Eu tentava me explicar cheio de vergonha, sem graça, eu só queria um buraco para me enfiar.

Mas logo a vergonha deu lugar a curiosidade, pois eu comecei a sentir um cheiro tão agradável que vinha lá de dentro. Ele tinha colocado algo no forno, ele cozinhava? Então eu falei.

— Que cheiro maravilhoso. — falei sentindo a boca encher de água.

— Eu estou fazendo o jantar para mim e meu irmão que só volta pela manhã. Mas ele só avisou isso a pouco tempo antes de você chegar, ele geralmente costuma fazer isso.- Hayato revirou os olhos. — Para não desperdiçar, gostaria de jantar comigo?

— Não teria problemas? Eu nem me arrumei bem.

Hayato — Você está ótimo para mim, e não teria problema algum, pelo contrário. Estaria só me ajudando. Sua entrevista finalizou também, o que tiver de ser finalizado como a documentação, você pode me trazer depois. — Hayato afirmou levantando-se do sofá e caminhando para a cozinha.

— Tudo bem então.

Eu não queria que ele percebesse que eu estava com fome, passei o dia muito nervoso, então só havia comido pela manhã. Assim que eu sentei na mesa, ele havia me servido, eu cortei o porco que ele tinha acabado de retirar do forno e levei a boca, me sentindo como se estivesse em casa. Tinha um sabor tão incrível que eu fiquei alguns minutos sem saber o que dizer. Eu olhava para ele ainda com o garfo em minha boca, e ele com um olhar indagador de quem queria saber como estava a comida.
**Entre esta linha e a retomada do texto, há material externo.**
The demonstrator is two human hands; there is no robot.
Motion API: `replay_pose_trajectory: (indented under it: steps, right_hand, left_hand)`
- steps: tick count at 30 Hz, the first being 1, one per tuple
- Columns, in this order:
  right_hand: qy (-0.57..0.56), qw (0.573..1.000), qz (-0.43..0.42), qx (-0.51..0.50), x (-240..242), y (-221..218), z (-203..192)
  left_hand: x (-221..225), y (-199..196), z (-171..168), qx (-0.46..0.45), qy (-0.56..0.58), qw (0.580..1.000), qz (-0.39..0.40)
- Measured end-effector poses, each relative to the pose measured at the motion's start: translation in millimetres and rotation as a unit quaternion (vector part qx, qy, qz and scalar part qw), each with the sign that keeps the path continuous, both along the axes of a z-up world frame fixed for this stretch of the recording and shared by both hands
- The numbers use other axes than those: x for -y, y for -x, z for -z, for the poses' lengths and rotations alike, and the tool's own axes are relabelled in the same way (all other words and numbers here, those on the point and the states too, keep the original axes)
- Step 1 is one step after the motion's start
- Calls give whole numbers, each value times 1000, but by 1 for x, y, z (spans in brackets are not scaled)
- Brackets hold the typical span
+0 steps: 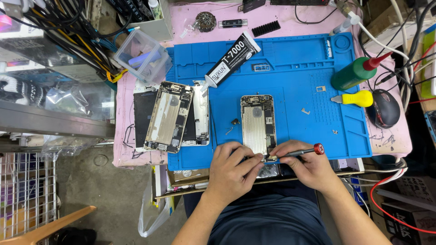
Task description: The person uses a screwdriver and tweezers to manipulate internal components and flex cables within a mobile phone chassis on a repair mat.
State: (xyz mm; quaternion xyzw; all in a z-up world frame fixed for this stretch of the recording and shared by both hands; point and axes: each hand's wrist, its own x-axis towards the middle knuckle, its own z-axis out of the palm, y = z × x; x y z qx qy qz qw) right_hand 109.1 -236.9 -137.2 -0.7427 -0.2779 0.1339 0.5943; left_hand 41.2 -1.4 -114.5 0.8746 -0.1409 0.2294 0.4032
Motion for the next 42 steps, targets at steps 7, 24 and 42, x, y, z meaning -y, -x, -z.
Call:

— Isso está divino, como, como, você. — falei me assustando comigo mesmo. — Meu Deus. Sua esposa deve ser muito feliz ao seu lado.

Hayato negou com a cabeça tomando um pouco de água. — Eu não tenho, nunca tive, sou uma pessoa bem ocupada com trabalho e cuidando do meu irmão. Ele é mais novo e eu tenho essa obrigação com ele.
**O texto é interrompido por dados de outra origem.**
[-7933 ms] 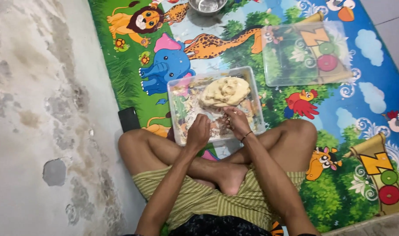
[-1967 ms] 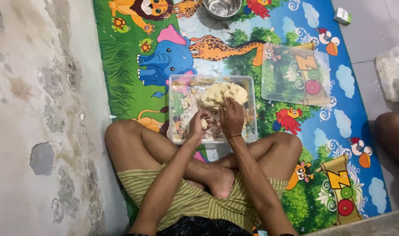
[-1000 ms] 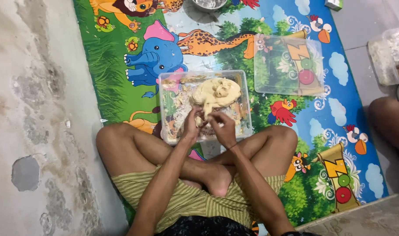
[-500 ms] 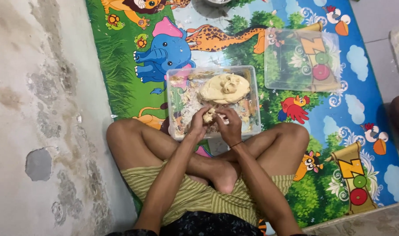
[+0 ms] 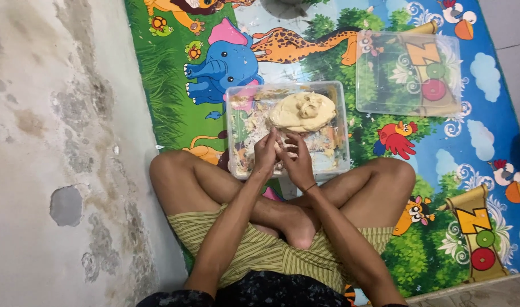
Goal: Kneading a large mass of dough and shaping it into small individual balls.
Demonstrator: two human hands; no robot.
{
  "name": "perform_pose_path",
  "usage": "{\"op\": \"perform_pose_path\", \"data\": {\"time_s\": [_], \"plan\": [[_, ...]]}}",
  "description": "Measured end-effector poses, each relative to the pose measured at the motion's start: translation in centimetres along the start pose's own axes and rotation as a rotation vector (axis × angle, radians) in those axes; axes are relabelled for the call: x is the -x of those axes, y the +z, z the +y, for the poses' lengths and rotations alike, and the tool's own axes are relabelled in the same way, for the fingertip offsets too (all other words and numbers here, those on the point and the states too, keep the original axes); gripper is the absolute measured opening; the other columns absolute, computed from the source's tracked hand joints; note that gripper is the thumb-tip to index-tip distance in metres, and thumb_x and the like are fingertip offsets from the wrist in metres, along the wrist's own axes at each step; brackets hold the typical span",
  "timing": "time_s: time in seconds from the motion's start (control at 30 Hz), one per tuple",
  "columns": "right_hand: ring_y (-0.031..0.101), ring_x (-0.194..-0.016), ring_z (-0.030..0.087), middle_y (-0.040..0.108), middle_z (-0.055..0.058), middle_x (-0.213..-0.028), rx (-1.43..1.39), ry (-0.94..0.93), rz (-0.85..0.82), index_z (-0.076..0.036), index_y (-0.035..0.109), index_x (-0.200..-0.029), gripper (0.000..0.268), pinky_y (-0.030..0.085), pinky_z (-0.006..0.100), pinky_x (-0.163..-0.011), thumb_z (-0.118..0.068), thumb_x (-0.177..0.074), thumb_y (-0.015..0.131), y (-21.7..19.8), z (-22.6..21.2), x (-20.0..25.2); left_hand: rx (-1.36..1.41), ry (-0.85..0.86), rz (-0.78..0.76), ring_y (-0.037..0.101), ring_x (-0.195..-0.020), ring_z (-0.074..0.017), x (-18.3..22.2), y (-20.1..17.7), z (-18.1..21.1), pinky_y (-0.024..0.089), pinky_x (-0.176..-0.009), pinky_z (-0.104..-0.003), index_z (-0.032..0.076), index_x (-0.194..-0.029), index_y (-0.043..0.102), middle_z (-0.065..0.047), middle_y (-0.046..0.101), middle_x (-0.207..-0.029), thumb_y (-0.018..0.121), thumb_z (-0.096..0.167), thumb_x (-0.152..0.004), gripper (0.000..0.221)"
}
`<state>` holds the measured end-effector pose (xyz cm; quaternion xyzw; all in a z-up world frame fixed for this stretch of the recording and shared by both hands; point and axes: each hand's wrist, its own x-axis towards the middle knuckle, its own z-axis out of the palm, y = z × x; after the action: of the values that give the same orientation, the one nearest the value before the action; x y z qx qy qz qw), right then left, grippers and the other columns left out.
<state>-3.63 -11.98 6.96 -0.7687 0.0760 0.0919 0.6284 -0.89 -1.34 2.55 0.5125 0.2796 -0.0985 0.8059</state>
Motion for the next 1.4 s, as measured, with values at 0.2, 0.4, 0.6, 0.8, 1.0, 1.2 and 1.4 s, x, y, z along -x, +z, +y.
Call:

— Desculpa, eu não queria dizer nada de mais. É que você é uma pessoa atraente, tem uma casa linda, tem um emprego muito bom, então esse perfil me fez pensar que você talvez fosse casado. Desculpa mesmo, eu não queria ser desagradável.
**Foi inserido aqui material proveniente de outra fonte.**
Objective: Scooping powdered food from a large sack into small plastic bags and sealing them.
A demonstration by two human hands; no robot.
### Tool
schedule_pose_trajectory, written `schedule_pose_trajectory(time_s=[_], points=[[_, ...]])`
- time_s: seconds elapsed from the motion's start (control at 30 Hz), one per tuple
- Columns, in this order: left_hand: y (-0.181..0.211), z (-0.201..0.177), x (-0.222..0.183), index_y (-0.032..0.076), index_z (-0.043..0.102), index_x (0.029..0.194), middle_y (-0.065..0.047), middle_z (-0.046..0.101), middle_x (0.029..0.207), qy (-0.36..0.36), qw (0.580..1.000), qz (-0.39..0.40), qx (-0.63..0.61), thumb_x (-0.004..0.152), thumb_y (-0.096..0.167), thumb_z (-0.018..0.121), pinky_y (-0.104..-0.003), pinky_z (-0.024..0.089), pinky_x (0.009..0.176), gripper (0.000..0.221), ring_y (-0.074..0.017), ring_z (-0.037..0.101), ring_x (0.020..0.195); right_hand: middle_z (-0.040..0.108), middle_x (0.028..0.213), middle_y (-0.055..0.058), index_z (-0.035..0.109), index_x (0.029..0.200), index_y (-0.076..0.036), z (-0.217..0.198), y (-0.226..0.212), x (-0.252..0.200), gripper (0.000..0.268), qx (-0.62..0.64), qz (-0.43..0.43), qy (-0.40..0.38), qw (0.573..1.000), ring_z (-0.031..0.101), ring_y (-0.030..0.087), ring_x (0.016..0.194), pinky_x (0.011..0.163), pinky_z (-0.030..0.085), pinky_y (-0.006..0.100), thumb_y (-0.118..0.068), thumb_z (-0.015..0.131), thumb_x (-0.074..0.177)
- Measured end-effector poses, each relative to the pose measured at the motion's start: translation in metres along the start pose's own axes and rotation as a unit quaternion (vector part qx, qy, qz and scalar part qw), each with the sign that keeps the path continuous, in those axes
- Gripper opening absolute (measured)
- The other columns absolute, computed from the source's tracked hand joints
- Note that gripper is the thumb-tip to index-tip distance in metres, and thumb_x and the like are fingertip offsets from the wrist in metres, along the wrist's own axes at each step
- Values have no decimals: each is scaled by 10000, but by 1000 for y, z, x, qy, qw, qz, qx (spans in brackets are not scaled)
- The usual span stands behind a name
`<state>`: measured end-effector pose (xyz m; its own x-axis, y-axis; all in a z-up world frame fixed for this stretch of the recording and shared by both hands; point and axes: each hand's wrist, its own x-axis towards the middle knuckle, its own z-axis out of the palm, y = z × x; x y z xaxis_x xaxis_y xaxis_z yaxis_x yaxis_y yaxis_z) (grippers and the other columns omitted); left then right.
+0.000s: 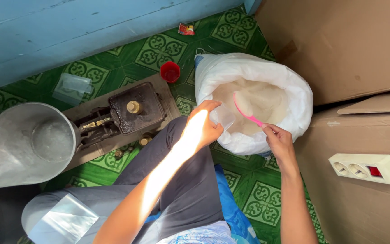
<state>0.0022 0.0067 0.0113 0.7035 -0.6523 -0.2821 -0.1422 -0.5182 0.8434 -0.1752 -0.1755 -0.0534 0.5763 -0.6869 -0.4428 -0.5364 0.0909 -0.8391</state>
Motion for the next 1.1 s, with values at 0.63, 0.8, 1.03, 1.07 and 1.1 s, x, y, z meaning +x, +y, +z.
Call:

— Por favor, você precisa parar de se desculpar por tudo, eu não vejo problema no que está dizendo. De nenhuma forma, é compreensível tudo isso, também pela minha idade. E agradeço muito pelos elogios. — finalizou sinalizando para eu continuar comendo. — Aproveite.

Eu acabei me sentindo mais tranquilo, ele me fez ficar bastante confortável, então depois do jantar, eu prometi a ele que logo voltaria para entregar minha documentação necessária para entrar na empresa.

Ele me levou a porta, e eu só sabia ficar olhando fixamente para ele, algo em mim estava mudando e eu não sabia dizer o porquê dele me causar essa sensação, eu mesmo não entendia nem o que era aquilo que me estava ocorrendo. Aquela noite estava tão fria, que assim que saímos me arrepiei por completo, ele percebeu e logo me ofereceu um casaco dele, eu neguei por um tempo mas ele insistiu tanto que eu acabei aceitando, era tão quentinho.

Assim que eu cheguei em casa estava tão cansado que quando eu menos percebi adormeço. Quando é mais tarde eu sinto um cheiro tão forte, mas agradável e familiar, isso me fez sonhar um pouco, quando eu percebo que se trata do seu casaco eu viro do avesso com um grito, fico me perguntando como, eu havia adormecido com ele, e essa sensação, de onde vem?

Estava começando a surtar com isso, com uma pessoa que nem conheço direito, eu nunca me senti assim. Mas logo percebo que não tenho tempo, estou quase atrasado para a faculdade. Então me apresento o mais rápido que posso, chegando lá percebo que aparentemente o Shuto, ainda não voltou de viagem, mas o que está acontecendo por aqui? Falo com os nossos amigos em comum, depois assistimos às aulas e logo em seguida eu corro para ir ao trabalho.